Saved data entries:
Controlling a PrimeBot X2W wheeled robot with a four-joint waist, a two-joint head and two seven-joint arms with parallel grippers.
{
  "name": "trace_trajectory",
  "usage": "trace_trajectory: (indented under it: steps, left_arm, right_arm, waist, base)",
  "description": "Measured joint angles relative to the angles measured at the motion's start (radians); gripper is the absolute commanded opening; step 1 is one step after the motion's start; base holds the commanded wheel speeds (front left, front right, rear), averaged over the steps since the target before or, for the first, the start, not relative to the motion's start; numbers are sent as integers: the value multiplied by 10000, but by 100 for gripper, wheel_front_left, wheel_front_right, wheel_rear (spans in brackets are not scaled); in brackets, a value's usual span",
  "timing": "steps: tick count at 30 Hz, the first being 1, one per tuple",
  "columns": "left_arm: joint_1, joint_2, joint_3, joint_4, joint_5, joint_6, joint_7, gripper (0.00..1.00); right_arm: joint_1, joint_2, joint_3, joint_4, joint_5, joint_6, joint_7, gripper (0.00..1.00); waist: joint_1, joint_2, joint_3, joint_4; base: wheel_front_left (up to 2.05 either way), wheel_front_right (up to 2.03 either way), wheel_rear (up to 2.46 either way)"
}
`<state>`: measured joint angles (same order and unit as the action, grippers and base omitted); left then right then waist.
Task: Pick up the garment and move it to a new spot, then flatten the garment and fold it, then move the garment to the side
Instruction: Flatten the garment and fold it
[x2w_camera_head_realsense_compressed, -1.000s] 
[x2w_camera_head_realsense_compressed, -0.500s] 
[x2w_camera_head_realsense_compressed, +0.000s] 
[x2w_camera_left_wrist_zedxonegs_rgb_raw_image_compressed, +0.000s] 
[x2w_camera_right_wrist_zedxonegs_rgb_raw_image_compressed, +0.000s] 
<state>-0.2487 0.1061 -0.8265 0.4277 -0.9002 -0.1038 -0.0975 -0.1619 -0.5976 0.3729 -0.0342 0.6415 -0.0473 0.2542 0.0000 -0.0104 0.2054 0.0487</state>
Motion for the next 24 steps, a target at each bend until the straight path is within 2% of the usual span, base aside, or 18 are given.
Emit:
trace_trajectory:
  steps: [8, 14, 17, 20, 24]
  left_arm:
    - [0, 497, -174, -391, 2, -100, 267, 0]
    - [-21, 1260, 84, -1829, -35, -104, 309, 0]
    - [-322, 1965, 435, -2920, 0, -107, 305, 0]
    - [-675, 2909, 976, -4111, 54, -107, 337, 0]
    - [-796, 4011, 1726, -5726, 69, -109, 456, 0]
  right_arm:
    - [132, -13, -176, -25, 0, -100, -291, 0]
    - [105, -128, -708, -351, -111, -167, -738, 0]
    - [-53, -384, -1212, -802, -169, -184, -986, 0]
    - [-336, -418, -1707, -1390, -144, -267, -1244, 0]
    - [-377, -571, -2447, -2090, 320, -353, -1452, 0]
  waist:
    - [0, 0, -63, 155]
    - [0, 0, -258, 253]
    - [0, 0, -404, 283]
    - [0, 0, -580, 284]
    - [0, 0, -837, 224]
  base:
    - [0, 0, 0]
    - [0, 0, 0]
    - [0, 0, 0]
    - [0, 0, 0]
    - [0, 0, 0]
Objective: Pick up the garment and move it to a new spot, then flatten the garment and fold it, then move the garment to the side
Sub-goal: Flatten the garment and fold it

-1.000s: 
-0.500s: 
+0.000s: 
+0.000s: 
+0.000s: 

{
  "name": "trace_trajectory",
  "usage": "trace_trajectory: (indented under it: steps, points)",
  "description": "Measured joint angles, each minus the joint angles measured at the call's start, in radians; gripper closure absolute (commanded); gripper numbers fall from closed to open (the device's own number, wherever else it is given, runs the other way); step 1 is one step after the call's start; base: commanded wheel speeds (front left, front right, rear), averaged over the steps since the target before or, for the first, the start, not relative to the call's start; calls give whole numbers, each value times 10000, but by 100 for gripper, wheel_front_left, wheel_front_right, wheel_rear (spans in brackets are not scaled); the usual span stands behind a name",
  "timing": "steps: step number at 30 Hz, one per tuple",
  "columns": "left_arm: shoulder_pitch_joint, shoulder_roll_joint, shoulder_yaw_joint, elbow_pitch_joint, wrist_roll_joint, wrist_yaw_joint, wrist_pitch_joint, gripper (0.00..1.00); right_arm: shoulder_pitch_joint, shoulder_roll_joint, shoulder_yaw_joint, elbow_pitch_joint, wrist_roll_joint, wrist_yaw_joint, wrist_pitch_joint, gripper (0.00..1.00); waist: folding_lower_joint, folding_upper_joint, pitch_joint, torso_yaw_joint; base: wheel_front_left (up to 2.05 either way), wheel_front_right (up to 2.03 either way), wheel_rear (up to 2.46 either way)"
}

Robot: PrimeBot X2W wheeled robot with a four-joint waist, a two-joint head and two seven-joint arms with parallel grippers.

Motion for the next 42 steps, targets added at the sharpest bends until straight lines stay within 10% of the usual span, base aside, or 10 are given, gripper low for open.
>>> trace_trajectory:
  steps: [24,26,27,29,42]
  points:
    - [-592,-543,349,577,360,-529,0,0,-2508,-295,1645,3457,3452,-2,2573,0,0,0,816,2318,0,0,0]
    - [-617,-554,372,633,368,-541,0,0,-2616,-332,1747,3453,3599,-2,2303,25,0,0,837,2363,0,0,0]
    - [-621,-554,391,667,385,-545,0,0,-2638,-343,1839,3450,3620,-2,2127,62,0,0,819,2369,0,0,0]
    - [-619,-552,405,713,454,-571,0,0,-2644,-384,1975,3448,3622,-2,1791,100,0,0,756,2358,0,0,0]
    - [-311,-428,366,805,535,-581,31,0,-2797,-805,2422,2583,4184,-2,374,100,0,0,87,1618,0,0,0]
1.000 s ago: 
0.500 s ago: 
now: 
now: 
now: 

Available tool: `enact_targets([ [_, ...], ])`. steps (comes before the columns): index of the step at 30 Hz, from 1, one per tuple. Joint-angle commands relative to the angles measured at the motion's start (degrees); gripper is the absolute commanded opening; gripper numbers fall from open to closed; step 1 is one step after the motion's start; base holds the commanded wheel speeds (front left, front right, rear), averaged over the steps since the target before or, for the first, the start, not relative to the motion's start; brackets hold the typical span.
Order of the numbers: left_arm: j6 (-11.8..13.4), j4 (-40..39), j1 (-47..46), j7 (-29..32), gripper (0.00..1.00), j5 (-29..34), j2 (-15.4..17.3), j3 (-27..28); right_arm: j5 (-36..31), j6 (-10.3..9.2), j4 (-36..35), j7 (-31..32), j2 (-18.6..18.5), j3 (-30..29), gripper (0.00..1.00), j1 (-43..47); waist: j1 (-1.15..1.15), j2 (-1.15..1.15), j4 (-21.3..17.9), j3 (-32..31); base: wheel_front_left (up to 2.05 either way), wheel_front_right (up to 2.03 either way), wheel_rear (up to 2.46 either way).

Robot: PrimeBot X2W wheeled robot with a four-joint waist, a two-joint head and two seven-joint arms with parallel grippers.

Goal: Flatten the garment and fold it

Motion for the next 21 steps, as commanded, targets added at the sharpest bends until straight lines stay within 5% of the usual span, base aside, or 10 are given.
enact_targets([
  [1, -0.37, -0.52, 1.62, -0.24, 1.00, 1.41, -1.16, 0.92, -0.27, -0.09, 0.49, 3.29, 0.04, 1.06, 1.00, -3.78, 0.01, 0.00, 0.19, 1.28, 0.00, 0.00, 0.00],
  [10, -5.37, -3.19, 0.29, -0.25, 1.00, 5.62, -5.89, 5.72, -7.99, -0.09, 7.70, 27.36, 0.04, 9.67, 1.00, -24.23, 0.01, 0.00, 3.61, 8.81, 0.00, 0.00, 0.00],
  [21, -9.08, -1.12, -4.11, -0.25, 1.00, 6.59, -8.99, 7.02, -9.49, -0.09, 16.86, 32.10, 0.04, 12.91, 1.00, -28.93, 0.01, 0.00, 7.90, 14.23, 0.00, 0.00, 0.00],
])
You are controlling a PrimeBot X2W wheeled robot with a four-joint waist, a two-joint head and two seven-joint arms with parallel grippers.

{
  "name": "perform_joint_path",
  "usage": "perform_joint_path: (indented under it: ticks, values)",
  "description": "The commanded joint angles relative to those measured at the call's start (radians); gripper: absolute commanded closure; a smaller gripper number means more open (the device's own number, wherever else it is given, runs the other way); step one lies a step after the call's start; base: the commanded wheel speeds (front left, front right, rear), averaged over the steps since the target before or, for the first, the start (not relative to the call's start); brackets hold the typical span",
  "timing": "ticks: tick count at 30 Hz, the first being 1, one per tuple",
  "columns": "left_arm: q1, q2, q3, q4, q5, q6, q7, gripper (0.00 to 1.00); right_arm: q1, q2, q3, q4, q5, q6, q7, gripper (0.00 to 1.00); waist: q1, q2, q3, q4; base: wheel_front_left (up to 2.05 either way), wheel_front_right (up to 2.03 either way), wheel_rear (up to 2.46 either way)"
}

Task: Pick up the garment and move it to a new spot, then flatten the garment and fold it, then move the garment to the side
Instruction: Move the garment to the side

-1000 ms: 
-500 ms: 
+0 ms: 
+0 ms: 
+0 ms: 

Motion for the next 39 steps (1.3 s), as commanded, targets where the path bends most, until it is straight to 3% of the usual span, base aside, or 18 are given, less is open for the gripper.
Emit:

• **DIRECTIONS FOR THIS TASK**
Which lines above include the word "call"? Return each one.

• **RESULT**
  "description": "Measured joint angles, each minus the joint angles measured at the call's start, in radians; gripper closure absolute (commanded); gripper numbers fall from closed to open (the device's own number, wherever else it is given, runs the other way); step 1 is one step after the call's start; base: commanded wheel speeds (front left, front right, rear), averaged over the steps since the target before or, for the first, the start, not relative to the call's start; calls give whole numbers, each value times 10000, but by 100 for gripper, wheel_front_left, wheel_front_right, wheel_rear (spans in brackets are not scaled); the usual span stands behind a name",
  "description": "The commanded joint angles relative to those measured at the call's start (radians); gripper: absolute commanded closure; a smaller gripper number means more open (the device's own number, wherever else it is given, runs the other way); step one lies a step after the call's start; base: the commanded wheel speeds (front left, front right, rear), averaged over the steps since the target before or, for the first, the start (not relative to the call's start); brackets hold the typical span",

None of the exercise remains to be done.